Index multiple fields. - Githubissues

koursaros-ai / nboost

NBoost is a scalable, search-api-boosting platform for deploying transformer models to improve the relevance of search results on different platforms (i.e. Elasticsearch)

Apache License 2.0

675 stars 69 forks source link

Index multiple fields. #31

Closed tahirahmad2030 closed 4 years ago

tahirahmad2030 commented 4 years ago

I couldn't index multiple fields in the index of Elasticsearch using nboost-index command. My csv file contains 5 columns and I want to index all the field and search on one field. How can I achieve that in NBoost?

pertschuk commented 4 years ago

nboost-index is a helper to index documents with a single text column that can be ranked on with BERT.

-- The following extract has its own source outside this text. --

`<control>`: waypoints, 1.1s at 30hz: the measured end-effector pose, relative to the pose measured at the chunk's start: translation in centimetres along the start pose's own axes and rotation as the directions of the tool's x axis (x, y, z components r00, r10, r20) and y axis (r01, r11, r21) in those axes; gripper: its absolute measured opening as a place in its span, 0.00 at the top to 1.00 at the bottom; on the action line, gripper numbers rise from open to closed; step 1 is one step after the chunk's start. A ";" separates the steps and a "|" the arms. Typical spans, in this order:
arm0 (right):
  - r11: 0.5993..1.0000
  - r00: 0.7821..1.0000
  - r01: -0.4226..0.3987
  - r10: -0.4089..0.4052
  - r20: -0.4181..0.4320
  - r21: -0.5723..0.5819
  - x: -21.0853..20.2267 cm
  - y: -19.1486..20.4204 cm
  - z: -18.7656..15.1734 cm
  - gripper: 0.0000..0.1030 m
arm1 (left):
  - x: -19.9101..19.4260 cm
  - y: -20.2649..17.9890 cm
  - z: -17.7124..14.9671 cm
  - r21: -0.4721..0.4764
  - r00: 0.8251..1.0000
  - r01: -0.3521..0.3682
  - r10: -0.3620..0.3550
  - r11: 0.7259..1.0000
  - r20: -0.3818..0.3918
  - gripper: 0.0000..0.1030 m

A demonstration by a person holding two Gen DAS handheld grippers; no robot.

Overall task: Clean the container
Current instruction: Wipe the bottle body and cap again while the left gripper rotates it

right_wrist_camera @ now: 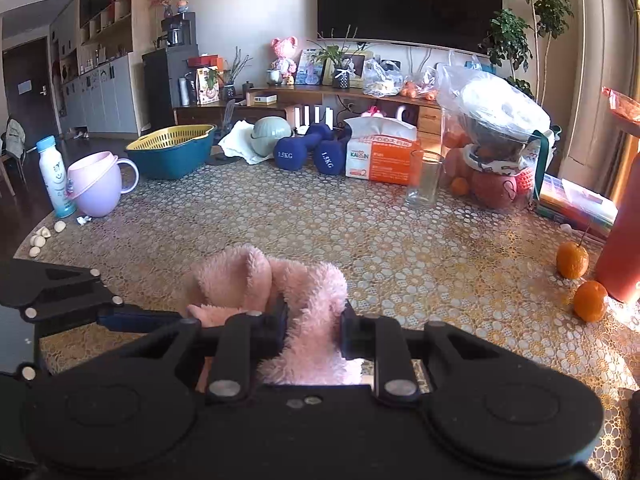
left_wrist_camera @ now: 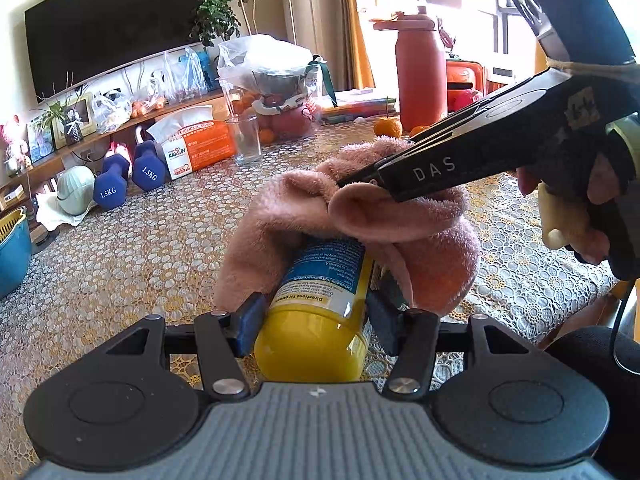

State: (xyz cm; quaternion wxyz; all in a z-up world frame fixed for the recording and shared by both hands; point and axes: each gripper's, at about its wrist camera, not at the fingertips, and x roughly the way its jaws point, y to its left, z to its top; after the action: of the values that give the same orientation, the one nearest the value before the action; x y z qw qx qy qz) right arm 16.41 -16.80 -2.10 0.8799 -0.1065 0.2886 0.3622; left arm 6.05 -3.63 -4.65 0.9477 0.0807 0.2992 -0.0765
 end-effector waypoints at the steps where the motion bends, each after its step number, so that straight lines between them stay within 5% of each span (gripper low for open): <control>1: 1.000 1.000 0.012 -0.012 -0.006 0.014 0.2 -0.4 -0.1 0.78 | 0.0 0.0 0.0 -0.002 1.000 0.000 0.000 1.000 0.000 0.45; 8: 0.993 0.999 0.011 -0.004 -0.054 0.116 1.7 -2.6 -1.6 0.78 | 0.1 0.1 0.1 -0.003 1.000 0.004 -0.004 1.000 -0.001 0.44; 16: 0.996 0.996 0.090 -0.090 -0.024 -0.015 0.1 -1.7 -1.4 0.79 | 0.3 0.7 -0.9 -0.038 0.999 0.014 -0.016 0.999 -0.036 0.33; 24: 0.998 0.994 -0.062 0.062 0.095 0.001 -4.8 0.9 -0.1 0.79 | 1.0 0.1 -2.0 -0.032 0.998 0.015 -0.016 0.999 -0.054 0.33; 33: 0.984 0.987 -0.155 0.158 0.033 -0.086 -3.0 5.5 -1.5 0.79 | 1.3 -0.1 -1.9 -0.024 0.998 -0.009 0.008 1.000 -0.055 0.35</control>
State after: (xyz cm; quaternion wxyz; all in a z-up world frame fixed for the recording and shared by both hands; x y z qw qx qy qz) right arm 10.20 -15.24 -1.47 0.8491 -0.1130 0.2631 0.4439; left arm 5.97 -3.49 -6.95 0.9403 0.0723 0.3258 -0.0667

So you can either use the --id_col and --body_col switches with nboost-index to specify a single text column to index

or index the whole csv in elasticsearch as you normally would e.g. this link and then specify which field you want to rerank on with nboost using the --cvalues_path and the jsonpath of the choice

colethienes commented 4 years ago

I just added new documentation for the dsl. You can find it here.

aurora1625 commented 4 years ago

@colethienes I also encountered the same problem, could you be more specific on how to index multiple columns? Thanks!

BTW, great work!

colethienes commented 4 years ago

I just updated the nboost-index tool to automatically index multiple columns (using the column headers as the field names. Use --id_col to specify whether the first column is an id. You can also check nboost-index --help for more options.

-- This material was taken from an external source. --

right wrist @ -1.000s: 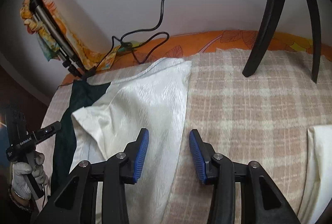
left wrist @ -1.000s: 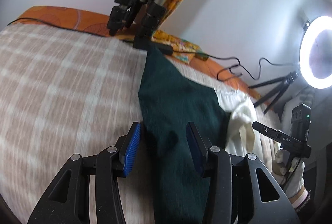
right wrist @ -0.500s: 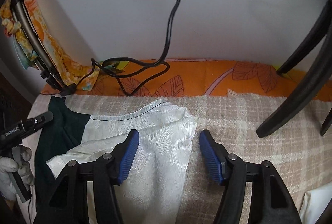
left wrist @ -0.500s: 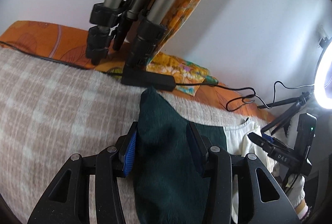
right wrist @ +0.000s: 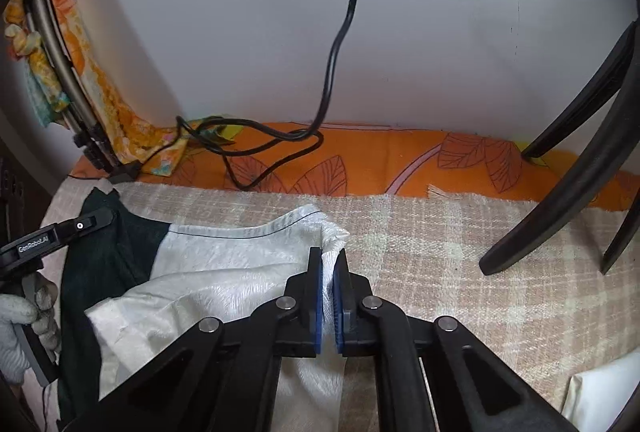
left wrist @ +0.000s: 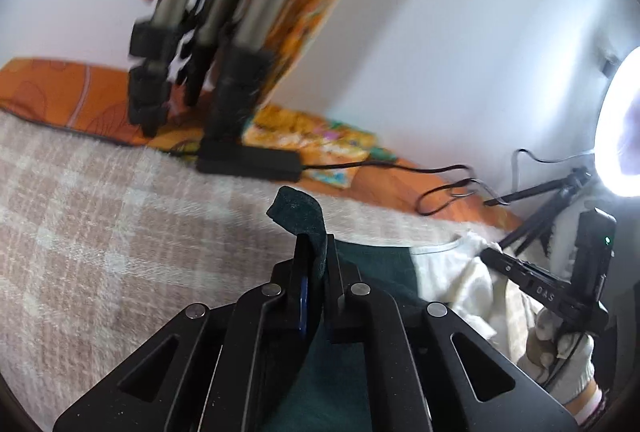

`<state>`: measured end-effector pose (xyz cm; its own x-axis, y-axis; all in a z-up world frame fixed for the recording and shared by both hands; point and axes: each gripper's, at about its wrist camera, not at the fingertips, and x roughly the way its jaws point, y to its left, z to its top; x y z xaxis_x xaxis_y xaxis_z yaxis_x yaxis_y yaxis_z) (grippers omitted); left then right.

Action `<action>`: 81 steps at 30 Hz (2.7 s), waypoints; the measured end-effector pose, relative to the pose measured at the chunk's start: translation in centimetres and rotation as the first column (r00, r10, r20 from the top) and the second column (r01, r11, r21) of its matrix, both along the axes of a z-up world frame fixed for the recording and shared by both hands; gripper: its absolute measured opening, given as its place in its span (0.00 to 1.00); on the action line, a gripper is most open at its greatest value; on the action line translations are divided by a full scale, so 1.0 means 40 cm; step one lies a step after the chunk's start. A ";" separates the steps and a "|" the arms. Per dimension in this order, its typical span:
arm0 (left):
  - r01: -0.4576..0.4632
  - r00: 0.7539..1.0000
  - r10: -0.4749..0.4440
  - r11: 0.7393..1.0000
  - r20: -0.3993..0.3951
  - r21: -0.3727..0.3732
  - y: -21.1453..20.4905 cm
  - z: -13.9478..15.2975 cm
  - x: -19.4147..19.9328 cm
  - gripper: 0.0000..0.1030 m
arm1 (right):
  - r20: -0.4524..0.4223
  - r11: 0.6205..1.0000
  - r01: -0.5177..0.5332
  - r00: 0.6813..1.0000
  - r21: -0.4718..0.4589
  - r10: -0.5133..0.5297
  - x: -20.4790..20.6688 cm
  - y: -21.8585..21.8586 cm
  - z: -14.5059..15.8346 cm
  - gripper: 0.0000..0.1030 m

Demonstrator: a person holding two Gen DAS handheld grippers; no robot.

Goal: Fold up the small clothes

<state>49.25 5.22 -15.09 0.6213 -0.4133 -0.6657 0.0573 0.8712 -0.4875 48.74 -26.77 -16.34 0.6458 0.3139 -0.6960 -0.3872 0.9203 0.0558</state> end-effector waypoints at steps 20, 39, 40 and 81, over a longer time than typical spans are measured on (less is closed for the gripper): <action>0.163 0.966 -0.173 0.984 0.191 0.067 -0.072 0.252 -0.266 0.03 | 0.181 0.979 -0.173 0.972 0.105 0.153 -0.282 -0.056 0.206 0.01; 0.232 0.955 -0.242 0.970 0.172 0.079 -0.065 0.200 -0.660 0.03 | 0.222 0.960 -0.279 0.936 0.001 0.272 -0.714 -0.107 0.117 0.01; 0.236 0.956 -0.246 0.969 0.161 0.079 -0.066 0.184 -0.675 0.03 | 0.219 0.959 -0.282 0.936 -0.006 0.277 -0.735 -0.108 0.103 0.01; 0.274 0.936 -0.320 0.925 0.149 0.262 -0.071 0.149 -0.875 0.10 | 0.169 0.944 -0.315 0.929 -0.100 0.328 -0.926 -0.144 -0.098 0.23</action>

Let me know if you have any further issues.

aurora1625 commented 4 years ago

It works with 0.2.1. I notice some difference between 0.2.0 and 0.2.1.

Default value of id_col is False.
In cli, there is no col_name setting anymore.

Does this mean, there is no need to set col_name, and nboost will index all the colume in csv file?

Thanks!

colethienes commented 4 years ago

That's correct. No need to set column names except for in the csv. If set to True, --id_col will assume the first column of the csv contains ids (_id for elasticsearch).